Egypt third biggest market for contracts awarded in MENA 2016: MEED report

Daily News Egypt
3 Min Read

Egypt was the third biggest market for contract awards in the Middle East and North Africa region in 2016, according to MEED’s latest research report Outlook Egypt 2017.

This was despite security problems and a currency crisis that contributed to a 23% drop in the total value of deals agreed on in the North African country in 2016.

Analysis of data from MEED projects shows Egypt signed $18.4bn worth of contracts during the year, moving ahead of Qatar and Kuwait to become the third most active market in the region.

The UAE was the largest, with more than $40bn of deals awarded, followed by Saudi Arabia with just over $25bn.

In both 2014 and 2015, Egypt was the fifth largest market for awards.

The report finds that while other governments in the region are looking to rein in capital spending in the wake of the collapse in oil prices, Egypt is keen to push ahead with its development programme.

The largest contracts signed in Egypt last year were for the development of the Zohr field (which was only discovered in August 2015), the Dairut independent power project, and further packages on the long-running Cairo Metro scheme.

The country has a market of active projects worth $395.7bn.
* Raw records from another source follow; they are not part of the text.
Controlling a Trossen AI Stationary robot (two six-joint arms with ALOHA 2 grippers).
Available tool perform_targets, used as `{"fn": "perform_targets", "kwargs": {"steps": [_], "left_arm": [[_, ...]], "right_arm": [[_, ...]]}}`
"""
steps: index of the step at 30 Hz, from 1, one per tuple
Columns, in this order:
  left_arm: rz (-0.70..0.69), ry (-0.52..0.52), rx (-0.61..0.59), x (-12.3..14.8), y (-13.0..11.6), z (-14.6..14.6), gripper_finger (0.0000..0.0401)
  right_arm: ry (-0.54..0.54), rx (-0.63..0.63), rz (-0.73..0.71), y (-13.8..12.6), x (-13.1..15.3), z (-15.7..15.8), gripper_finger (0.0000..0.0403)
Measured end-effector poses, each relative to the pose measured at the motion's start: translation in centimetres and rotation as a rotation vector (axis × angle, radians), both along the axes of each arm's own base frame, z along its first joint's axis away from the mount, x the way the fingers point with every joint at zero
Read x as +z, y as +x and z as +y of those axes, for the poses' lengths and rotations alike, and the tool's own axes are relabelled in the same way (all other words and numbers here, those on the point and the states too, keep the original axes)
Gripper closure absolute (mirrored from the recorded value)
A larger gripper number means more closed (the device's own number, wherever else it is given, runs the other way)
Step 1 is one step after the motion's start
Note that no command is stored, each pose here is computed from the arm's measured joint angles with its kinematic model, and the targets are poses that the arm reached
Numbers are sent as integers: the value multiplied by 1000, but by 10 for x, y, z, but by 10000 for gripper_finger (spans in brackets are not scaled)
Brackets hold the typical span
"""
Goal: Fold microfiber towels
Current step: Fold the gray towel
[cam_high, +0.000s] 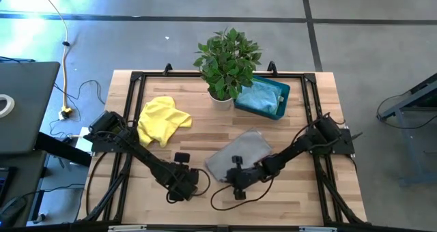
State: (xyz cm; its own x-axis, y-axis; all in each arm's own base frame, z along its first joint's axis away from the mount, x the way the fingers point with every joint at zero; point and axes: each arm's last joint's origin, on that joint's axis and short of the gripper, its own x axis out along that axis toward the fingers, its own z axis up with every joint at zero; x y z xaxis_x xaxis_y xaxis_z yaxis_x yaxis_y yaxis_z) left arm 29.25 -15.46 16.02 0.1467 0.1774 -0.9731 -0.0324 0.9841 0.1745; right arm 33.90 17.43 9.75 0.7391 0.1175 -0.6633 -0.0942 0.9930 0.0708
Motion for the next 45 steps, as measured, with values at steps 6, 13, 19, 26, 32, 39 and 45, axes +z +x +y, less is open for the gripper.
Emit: {"fn": "perform_targets", "kwargs": {"steps": [6, 13, 19, 26, 32, 39, 45], "left_arm": [[-10, 0, 3, 0, 1, 0, 301], [-26, 19, 5, 0, 2, 0, 301], [-31, 14, 27, 0, 2, 0, 301], [-34, 13, 28, 0, 2, 0, 301], [-33, 13, 27, 0, 2, 0, 301], [-33, 13, 27, 0, 2, 0, 301], [-34, 16, 28, 0, 2, 0, 301]], "right_arm": [[126, -56, 16, -5, 6, 10, 387], [249, -219, -78, -14, 42, 19, 394], [154, -516, -119, -30, 58, 8, 394], [-29, -822, -101, -51, 51, -16, 394], [-119, -942, -76, -65, 47, -28, 393], [-139, -1020, -1, -77, 44, -35, 393], [-128, -1070, 42, -84, 43, -37, 393]]}}
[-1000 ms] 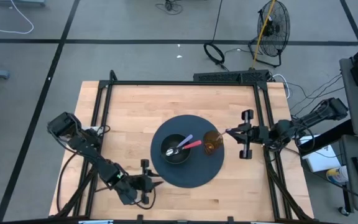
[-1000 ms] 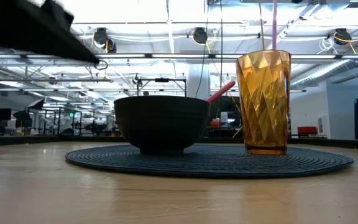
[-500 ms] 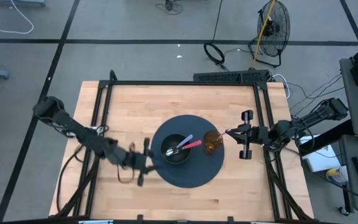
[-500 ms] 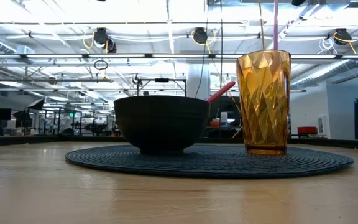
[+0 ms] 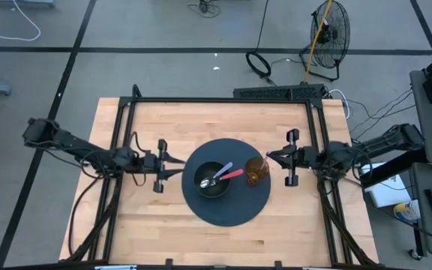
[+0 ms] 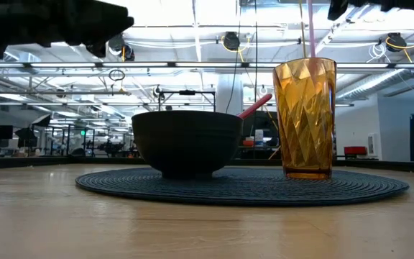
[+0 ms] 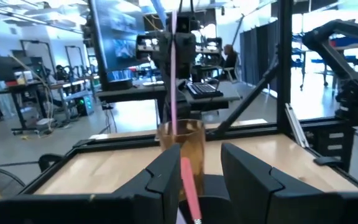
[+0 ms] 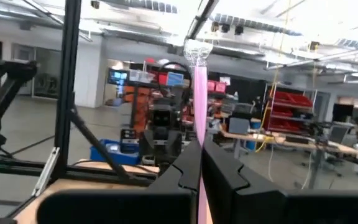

This includes $145.7bn of schemes under execution, $148.5bn under study, $15.8bn at the main contract bid stage, $12.6bn at bid evaluation, $3.2bn at per-qualification, and $70bn in design.

Analysing just the projects in the execution phase, the biggest future sector is construction, with $129.4bn of schemes in the pipeline. The next biggest sectors are power, with $117.4bn, and transport, with $57.4bn.

The report added that “following the procurement of an emergency power generation programme, installed capacity is currently able to satisfy demand for electricity. As such, the Ministry of Electricity announced in March 2017 it would no longer be directly contracting power plants.”

“Although peak demand is expected to grow at an average of more than 6% a year until 2022, procurement of some planned power plants running on fossil fuels has been slowed down. Renewable programmes are continuing to move forward,” it added.